> Work to be completed: For this exercise, repeat each entry exactly as written.

> Data supplied:
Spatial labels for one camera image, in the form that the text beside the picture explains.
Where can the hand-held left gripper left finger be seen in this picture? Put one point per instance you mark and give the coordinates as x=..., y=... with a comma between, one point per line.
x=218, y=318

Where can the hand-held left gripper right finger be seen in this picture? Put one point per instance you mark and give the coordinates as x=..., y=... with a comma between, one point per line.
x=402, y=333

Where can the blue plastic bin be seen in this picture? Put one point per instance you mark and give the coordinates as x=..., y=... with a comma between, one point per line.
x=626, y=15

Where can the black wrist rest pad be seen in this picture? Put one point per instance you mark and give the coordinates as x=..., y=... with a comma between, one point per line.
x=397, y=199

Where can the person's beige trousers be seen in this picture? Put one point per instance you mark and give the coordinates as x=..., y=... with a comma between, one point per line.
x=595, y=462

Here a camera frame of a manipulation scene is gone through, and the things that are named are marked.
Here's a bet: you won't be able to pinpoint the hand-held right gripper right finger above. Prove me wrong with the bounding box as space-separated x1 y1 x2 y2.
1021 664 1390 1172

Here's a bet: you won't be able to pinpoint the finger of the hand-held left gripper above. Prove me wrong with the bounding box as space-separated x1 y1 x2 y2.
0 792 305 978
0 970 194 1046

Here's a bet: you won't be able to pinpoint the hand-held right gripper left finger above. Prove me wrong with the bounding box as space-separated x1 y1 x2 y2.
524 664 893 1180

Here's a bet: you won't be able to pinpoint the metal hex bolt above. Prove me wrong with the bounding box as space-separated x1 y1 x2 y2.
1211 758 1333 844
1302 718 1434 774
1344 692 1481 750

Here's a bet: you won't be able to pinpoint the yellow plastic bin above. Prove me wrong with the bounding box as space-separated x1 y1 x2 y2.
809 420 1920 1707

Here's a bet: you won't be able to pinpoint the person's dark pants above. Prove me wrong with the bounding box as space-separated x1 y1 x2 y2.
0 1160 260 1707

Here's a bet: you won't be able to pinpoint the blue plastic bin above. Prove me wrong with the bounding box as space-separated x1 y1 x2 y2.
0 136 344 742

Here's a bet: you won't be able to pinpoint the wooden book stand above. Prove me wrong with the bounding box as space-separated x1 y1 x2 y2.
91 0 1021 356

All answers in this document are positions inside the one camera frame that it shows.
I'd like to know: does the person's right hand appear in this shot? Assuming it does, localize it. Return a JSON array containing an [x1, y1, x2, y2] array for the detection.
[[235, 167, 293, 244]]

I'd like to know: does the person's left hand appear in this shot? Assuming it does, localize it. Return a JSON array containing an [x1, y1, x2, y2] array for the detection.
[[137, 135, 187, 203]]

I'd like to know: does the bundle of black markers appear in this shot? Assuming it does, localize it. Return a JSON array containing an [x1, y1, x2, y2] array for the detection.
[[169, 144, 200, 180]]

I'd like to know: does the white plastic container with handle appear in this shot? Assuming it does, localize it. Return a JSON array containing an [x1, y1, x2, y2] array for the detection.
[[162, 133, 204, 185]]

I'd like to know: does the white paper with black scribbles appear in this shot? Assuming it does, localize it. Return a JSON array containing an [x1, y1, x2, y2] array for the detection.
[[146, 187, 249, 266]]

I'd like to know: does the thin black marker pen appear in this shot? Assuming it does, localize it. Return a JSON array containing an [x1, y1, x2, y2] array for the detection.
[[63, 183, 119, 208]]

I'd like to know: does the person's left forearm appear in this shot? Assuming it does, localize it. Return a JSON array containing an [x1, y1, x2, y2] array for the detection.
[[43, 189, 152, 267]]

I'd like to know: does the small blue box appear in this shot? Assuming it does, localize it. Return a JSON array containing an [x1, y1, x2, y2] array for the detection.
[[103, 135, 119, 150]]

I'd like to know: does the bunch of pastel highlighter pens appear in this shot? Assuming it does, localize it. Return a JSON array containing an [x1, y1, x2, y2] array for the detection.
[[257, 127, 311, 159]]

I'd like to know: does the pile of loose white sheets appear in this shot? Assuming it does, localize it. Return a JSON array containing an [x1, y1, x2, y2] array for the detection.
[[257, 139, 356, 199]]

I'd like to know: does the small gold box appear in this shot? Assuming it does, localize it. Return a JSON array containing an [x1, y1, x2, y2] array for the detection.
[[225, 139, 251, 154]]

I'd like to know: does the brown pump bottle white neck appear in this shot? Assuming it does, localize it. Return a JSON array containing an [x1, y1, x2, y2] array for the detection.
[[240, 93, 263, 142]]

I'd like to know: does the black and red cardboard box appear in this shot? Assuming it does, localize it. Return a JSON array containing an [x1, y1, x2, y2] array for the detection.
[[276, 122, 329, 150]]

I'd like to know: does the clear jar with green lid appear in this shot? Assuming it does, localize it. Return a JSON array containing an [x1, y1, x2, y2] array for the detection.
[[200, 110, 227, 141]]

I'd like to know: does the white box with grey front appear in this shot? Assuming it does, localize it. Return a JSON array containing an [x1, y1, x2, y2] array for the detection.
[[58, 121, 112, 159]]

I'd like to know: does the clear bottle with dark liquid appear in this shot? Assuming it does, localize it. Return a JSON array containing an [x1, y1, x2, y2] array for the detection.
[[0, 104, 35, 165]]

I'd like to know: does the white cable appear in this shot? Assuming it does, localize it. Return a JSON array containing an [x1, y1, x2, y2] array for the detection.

> Solution to this exercise:
Spatial labels for one camera image, in the form that the text beside the picture explains.
Where can the hand-held left gripper left finger be seen in this picture? Put one point per instance you mark and give the coordinates as x=..., y=... with a comma between, one point per line.
x=218, y=318

Where can the hand-held left gripper right finger be seen in this picture? Put one point per instance you mark and give the coordinates as x=..., y=... with a comma between, one point per line.
x=402, y=333

Where can the blue plastic bin be seen in this picture? Put one point per instance you mark and give the coordinates as x=..., y=... with a comma between, one point per line.
x=626, y=15

Where can the black wrist rest pad be seen in this picture? Put one point per instance you mark and give the coordinates as x=..., y=... with a comma between, one point per line.
x=397, y=199

Where can the person's beige trousers be seen in this picture? Put one point per instance you mark and give the coordinates as x=..., y=... with a comma between, one point per line.
x=595, y=462

Here a camera frame of a manipulation scene is gone through, and the things that are named are marked.
Here's a bet: you won't be able to pinpoint the hand-held right gripper right finger above. Prove me wrong with the bounding box as space-separated x1 y1 x2 y2.
1021 664 1390 1172

Here's a bet: you won't be able to pinpoint the finger of the hand-held left gripper above. Prove me wrong with the bounding box as space-separated x1 y1 x2 y2.
0 792 305 978
0 970 194 1046

Here's a bet: you won't be able to pinpoint the hand-held right gripper left finger above. Prove me wrong with the bounding box as space-separated x1 y1 x2 y2.
524 664 893 1180

Here's a bet: you won't be able to pinpoint the metal hex bolt above. Prove me wrong with the bounding box as space-separated x1 y1 x2 y2.
1211 758 1333 844
1302 718 1434 774
1344 692 1481 750

Here's a bet: you won't be able to pinpoint the yellow plastic bin above. Prove me wrong with the bounding box as space-separated x1 y1 x2 y2.
809 420 1920 1707

Here's a bet: you won't be able to pinpoint the person's dark pants above. Prove me wrong with the bounding box as space-separated x1 y1 x2 y2.
0 1160 260 1707

Here's a bet: you won't be able to pinpoint the blue plastic bin above. Prove me wrong with the bounding box as space-separated x1 y1 x2 y2.
0 136 344 742

Here's a bet: you won't be able to pinpoint the wooden book stand above. Prove me wrong with the bounding box as space-separated x1 y1 x2 y2.
91 0 1021 356

All answers in this document are positions inside the one camera frame that it shows.
I'd like to know: does the person's right hand appear in this shot? Assuming it does, localize it. Return a JSON array containing an [x1, y1, x2, y2] array for the detection.
[[235, 167, 293, 244]]

I'd like to know: does the person's left hand appear in this shot? Assuming it does, localize it. Return a JSON array containing an [x1, y1, x2, y2] array for the detection.
[[137, 135, 187, 203]]

I'd like to know: does the bundle of black markers appear in this shot? Assuming it does, localize it. Return a JSON array containing an [x1, y1, x2, y2] array for the detection.
[[169, 144, 200, 180]]

I'd like to know: does the white plastic container with handle appear in this shot? Assuming it does, localize it. Return a JSON array containing an [x1, y1, x2, y2] array for the detection.
[[162, 133, 204, 185]]

I'd like to know: does the white paper with black scribbles appear in this shot? Assuming it does, localize it. Return a JSON array containing an [x1, y1, x2, y2] array for the detection.
[[146, 187, 249, 266]]

I'd like to know: does the thin black marker pen appear in this shot? Assuming it does, localize it. Return a JSON array containing an [x1, y1, x2, y2] array for the detection.
[[63, 183, 119, 208]]

I'd like to know: does the person's left forearm appear in this shot? Assuming it does, localize it. Return a JSON array containing an [x1, y1, x2, y2] array for the detection.
[[43, 189, 152, 267]]

I'd like to know: does the small blue box appear in this shot? Assuming it does, localize it. Return a JSON array containing an [x1, y1, x2, y2] array for the detection.
[[103, 135, 119, 150]]

I'd like to know: does the bunch of pastel highlighter pens appear in this shot? Assuming it does, localize it. Return a JSON array containing an [x1, y1, x2, y2] array for the detection.
[[257, 127, 311, 159]]

I'd like to know: does the pile of loose white sheets appear in this shot? Assuming it does, localize it. Return a JSON array containing an [x1, y1, x2, y2] array for the detection.
[[257, 139, 356, 199]]

I'd like to know: does the small gold box appear in this shot? Assuming it does, localize it. Return a JSON array containing an [x1, y1, x2, y2] array for the detection.
[[225, 139, 251, 154]]

I'd like to know: does the brown pump bottle white neck appear in this shot? Assuming it does, localize it. Return a JSON array containing an [x1, y1, x2, y2] array for the detection.
[[240, 93, 263, 142]]

I'd like to know: does the black and red cardboard box appear in this shot? Assuming it does, localize it. Return a JSON array containing an [x1, y1, x2, y2] array for the detection.
[[276, 122, 329, 150]]

I'd like to know: does the clear jar with green lid appear in this shot? Assuming it does, localize it. Return a JSON array containing an [x1, y1, x2, y2] array for the detection.
[[200, 110, 227, 141]]

I'd like to know: does the white box with grey front appear in this shot? Assuming it does, localize it. Return a JSON array containing an [x1, y1, x2, y2] array for the detection.
[[58, 121, 112, 159]]

I'd like to know: does the clear bottle with dark liquid appear in this shot? Assuming it does, localize it. Return a JSON array containing an [x1, y1, x2, y2] array for the detection.
[[0, 104, 35, 165]]

I'd like to know: does the white cable appear in this shot? Assuming it does, localize it. Return a JSON array containing an [x1, y1, x2, y2] array for the detection.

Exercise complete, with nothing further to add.